Mabanaft und TUI Cruises vereinbaren Absichtserklärung

Auch das Kreuzfahrtunternehmen TUI Cruises bereitet sich auf den Einsatz grüner Treibstoffe vor. Einen potenziellen Partner hat man mit dem Energiehandelshaus Mabanaft gefunden. Beide Unternehmen haben im Januar 2024 eine Absichtserklärung (MoU) unterzeichnet, die die Lieferung von grünem Methanol umfasst. Denn im Sommer dieses Jahres will TUI Cruises mit „Mein Schiff 7“ einen ersten Kreuzfahrer in Dienst stellen, der auf den Betrieb von Methanol ausgelegt ist und der perspektivisch auch mit grünem Methanol fahren könnten. In den kommenden Jahren plant TUI Cruises seine Flotte in Deutschland um weitere so genannte Dual-Fuel-Methanol-fähige Kreuzfahrtschiffe zu ergänzen.

Produktion von E-Methanol

Im September 2023 fand auch der Start des Horizont-Europa-Projekts Poseidon statt, das sich auf die Produktion und den Einsatz von synthetischem Methanol (E-Methanol) als Treibstoff in der Schifffahrt konzentriert und den klimaschonenden Kraftstoff in EU-Häfen sowie damit verbundene Schlüsseltechnologien wie E-Methanol-Produktionsanlagen und Schiffsmotoren weiter etablieren will. Beteiligt sind 19 Organisationen aus sieben EU-Ländern.
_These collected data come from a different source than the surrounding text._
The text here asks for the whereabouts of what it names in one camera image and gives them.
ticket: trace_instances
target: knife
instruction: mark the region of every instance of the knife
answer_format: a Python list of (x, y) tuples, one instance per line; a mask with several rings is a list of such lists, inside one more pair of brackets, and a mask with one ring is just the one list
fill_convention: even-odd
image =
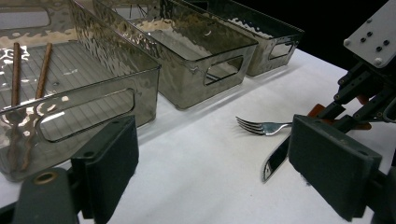
[[(317, 104), (312, 110), (308, 113), (308, 117), (315, 117), (318, 115), (323, 109), (325, 109), (324, 105)], [(333, 124), (335, 120), (323, 119), (323, 121)], [(370, 130), (372, 128), (370, 123), (362, 123), (358, 124), (354, 130)], [(288, 157), (289, 150), (289, 140), (290, 136), (288, 136), (278, 147), (273, 151), (273, 153), (268, 157), (268, 159), (264, 162), (264, 169), (262, 171), (262, 181), (263, 183), (267, 182), (268, 179), (274, 174), (274, 172), (282, 165), (282, 163)]]

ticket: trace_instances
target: clear plastic bin
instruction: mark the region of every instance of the clear plastic bin
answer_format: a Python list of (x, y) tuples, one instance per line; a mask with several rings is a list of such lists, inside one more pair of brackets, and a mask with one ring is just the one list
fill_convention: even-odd
[(232, 0), (177, 0), (259, 42), (247, 75), (255, 77), (286, 65), (304, 31)]
[[(0, 169), (8, 180), (68, 160), (114, 119), (134, 115), (136, 126), (155, 119), (161, 66), (89, 10), (67, 0), (0, 1), (0, 21)], [(47, 81), (37, 98), (48, 43)]]
[(95, 14), (162, 65), (177, 109), (242, 83), (257, 41), (172, 0), (93, 0)]

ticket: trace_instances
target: fork
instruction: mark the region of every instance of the fork
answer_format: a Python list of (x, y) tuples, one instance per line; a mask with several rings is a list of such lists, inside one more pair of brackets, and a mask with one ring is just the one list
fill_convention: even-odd
[(236, 117), (239, 126), (248, 132), (257, 135), (273, 135), (278, 133), (283, 128), (291, 127), (292, 122), (275, 123), (275, 122), (251, 122)]

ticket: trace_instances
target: black background
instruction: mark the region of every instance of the black background
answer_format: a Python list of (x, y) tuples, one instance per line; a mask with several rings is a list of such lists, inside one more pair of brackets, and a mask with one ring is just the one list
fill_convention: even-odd
[(298, 49), (349, 70), (357, 60), (343, 45), (386, 0), (243, 1), (234, 0), (304, 30)]

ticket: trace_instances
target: chopstick
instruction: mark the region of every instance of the chopstick
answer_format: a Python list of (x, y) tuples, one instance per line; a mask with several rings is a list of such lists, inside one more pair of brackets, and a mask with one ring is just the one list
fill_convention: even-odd
[(21, 85), (21, 46), (19, 43), (14, 43), (13, 60), (11, 106), (16, 106), (20, 103)]
[[(41, 66), (41, 73), (40, 73), (40, 78), (38, 79), (37, 83), (37, 90), (35, 91), (35, 98), (39, 99), (44, 96), (44, 89), (46, 86), (46, 80), (47, 80), (47, 73), (49, 70), (49, 64), (50, 64), (50, 54), (52, 50), (52, 44), (48, 43), (46, 47), (46, 53), (44, 56), (44, 61)], [(35, 117), (37, 116), (36, 114), (36, 108), (34, 109), (34, 114), (30, 115), (32, 116), (31, 119), (28, 121), (26, 124), (26, 127), (28, 127), (28, 130), (30, 132), (30, 135), (28, 136), (25, 146), (26, 146), (26, 151), (23, 156), (23, 164), (21, 166), (21, 170), (24, 171), (28, 168), (29, 163), (30, 163), (30, 151), (32, 150), (32, 141), (35, 136), (35, 125), (34, 125), (34, 120)]]
[[(21, 46), (18, 42), (14, 43), (14, 57), (13, 57), (13, 73), (12, 73), (12, 90), (11, 90), (11, 106), (16, 106), (20, 103), (20, 85), (21, 85)], [(18, 149), (17, 143), (21, 136), (18, 132), (18, 121), (9, 113), (7, 119), (11, 125), (11, 136), (9, 150), (7, 152), (8, 161), (11, 170), (15, 170), (18, 166)]]
[(40, 78), (38, 79), (38, 83), (37, 83), (37, 90), (35, 92), (36, 99), (39, 99), (44, 96), (44, 88), (46, 86), (47, 73), (48, 73), (49, 64), (50, 64), (51, 50), (52, 50), (52, 44), (48, 43), (47, 47), (46, 47), (46, 54), (44, 56), (44, 61), (41, 66)]
Planungssicherheit für Investoren nötig

Auch der NABU sieht das Haupthindernis für den Markthochlauf in der großen Menge an erneuerbarer Energie, die für die Herstellung benötigt wird. Zur Überwindung dieser Herausforderung seinen Regulierungen notwendig, die die Nachfrage erhöhen, Planungssicherheit für Erstanbieter und Investoren schaffen und die Treibhausgasemissionen (THG) mit einem Preisschild versehen. Ähnlich ist die Einschätzung des Wirtschaftsverbands Fuels und Energie – en2x: Bei neuen Technologien seien die ersten Anlagen meist die teuersten. Dem damit einhergehenden „First-Mover-Disadvantage“ könnte jedoch entgegengewirkt werden, etwa über eine garantierte Vergütung produzierter Mengen über einen längeren Zeitraum, die über Ausschreibungen im Wettbewerb ermittelt werde. Neben den notwenigen Produktionsanlagen an weltweiten Gunststandorten insbesondere für Wind- und Solarstrom sind zudem Investitionen in die Transport-, Verlade- und Lagerkapazitäten für Methanol erforderlich, damit ein weltweiter Markthochhochlauf gelingen kann.